Long-range electrostatic interactions
Accurate modeling of electrostatic interactions is critical for simulations involving ions/charged species and polar systems. Currently, essentially the most common approach for MLIPs is to learn Coulomb interactions inside the short-ranged model. Systematic underestimation of long-range Coulombic effects results in lack of accuracy in binding energies, solvation structures, and interfacial phenomena.
ALCHEMI Toolkit-Ops provides fully GPU-accelerated Ewald summation methods—each standard Ewald and particle mesh Ewald (PME)—enabling GPU-accelerated, efficient and accurate treatment of long-range electrostatics in PyTorch.
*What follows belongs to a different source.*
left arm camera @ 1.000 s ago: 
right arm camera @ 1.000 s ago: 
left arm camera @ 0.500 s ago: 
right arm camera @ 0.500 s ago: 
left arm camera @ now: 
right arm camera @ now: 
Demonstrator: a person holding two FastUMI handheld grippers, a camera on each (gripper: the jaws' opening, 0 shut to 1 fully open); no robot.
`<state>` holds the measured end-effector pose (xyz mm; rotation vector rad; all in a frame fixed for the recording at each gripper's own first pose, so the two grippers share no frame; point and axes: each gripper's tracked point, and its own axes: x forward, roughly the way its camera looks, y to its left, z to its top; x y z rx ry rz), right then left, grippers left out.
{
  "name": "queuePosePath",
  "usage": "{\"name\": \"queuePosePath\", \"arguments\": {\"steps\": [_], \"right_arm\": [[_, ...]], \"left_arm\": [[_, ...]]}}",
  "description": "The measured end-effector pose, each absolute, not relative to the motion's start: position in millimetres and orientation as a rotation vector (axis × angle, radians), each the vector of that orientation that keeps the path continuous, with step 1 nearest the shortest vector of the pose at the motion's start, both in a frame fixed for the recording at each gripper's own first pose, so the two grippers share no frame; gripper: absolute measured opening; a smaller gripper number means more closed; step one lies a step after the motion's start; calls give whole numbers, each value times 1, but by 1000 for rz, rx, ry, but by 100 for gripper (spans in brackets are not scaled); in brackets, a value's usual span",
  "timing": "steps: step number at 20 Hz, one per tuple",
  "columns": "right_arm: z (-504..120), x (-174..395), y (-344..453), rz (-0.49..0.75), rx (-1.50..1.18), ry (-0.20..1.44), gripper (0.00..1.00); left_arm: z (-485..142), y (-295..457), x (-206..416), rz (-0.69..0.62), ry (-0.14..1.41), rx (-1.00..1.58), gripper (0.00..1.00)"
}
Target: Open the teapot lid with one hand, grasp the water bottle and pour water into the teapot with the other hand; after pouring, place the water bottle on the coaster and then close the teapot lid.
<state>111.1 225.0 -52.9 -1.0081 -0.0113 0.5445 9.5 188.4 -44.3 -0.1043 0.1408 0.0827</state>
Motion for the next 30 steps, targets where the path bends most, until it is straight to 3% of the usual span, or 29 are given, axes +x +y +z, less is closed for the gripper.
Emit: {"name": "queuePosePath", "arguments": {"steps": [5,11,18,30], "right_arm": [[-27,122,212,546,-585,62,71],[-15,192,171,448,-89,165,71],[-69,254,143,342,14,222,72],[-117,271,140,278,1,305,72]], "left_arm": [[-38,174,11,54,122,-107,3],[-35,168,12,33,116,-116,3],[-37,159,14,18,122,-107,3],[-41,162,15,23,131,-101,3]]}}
For giant periodic systems, Ewald-based methods separate electrostatic interactions into short-range and long-range components, each computed within the domain best fitted to performance. ALCHEMI Toolkit-Ops provides a dual-cutoff strategy that dramatically reduces redundant neighbor queries and memory overhead in comparison with naive all-pairs approaches, making high-throughput simulations of charged systems practical on modern GPUs. Users can choose from standard Ewald for smaller systems or PME for larger periodic systems, depending on their specific performance and accuracy needs.
Capabilities
- Ewald summation method
- Particle Mesh Ewald (PME) using B-splines
- Supports batched and periodic systems
- GPU-optimized computation, leveraging cuFFT for fast reciprocal-space evaluation
- PyTorch integration provides native tensor support for end-to-end differentiable workflows
API example
from nvalchemiops.interactions.electrostatics import particle_mesh_ewald
# charges for every atom are randomly generated here
atomic_charges = torch.randn(
positions.size(0), dtype=torch.float32, device="cuda"
)
# compute energy and forces with particle mesh ewald
energy, forces = particle_mesh_ewald(
positions,
atomic_charges,
cells,
alpha=0.3, # adjust Ewald splitting parameter
batch_idx=batch_idx,
neighbor_matrix=neighbor_matrix,
neighbor_matrix_shifts=shift_matrix,
compute_forces=True
)
print(f"Energy: {energy.cpu()}") # [2]
print(f"Forces: {forces.cpu()}") # [7, 3]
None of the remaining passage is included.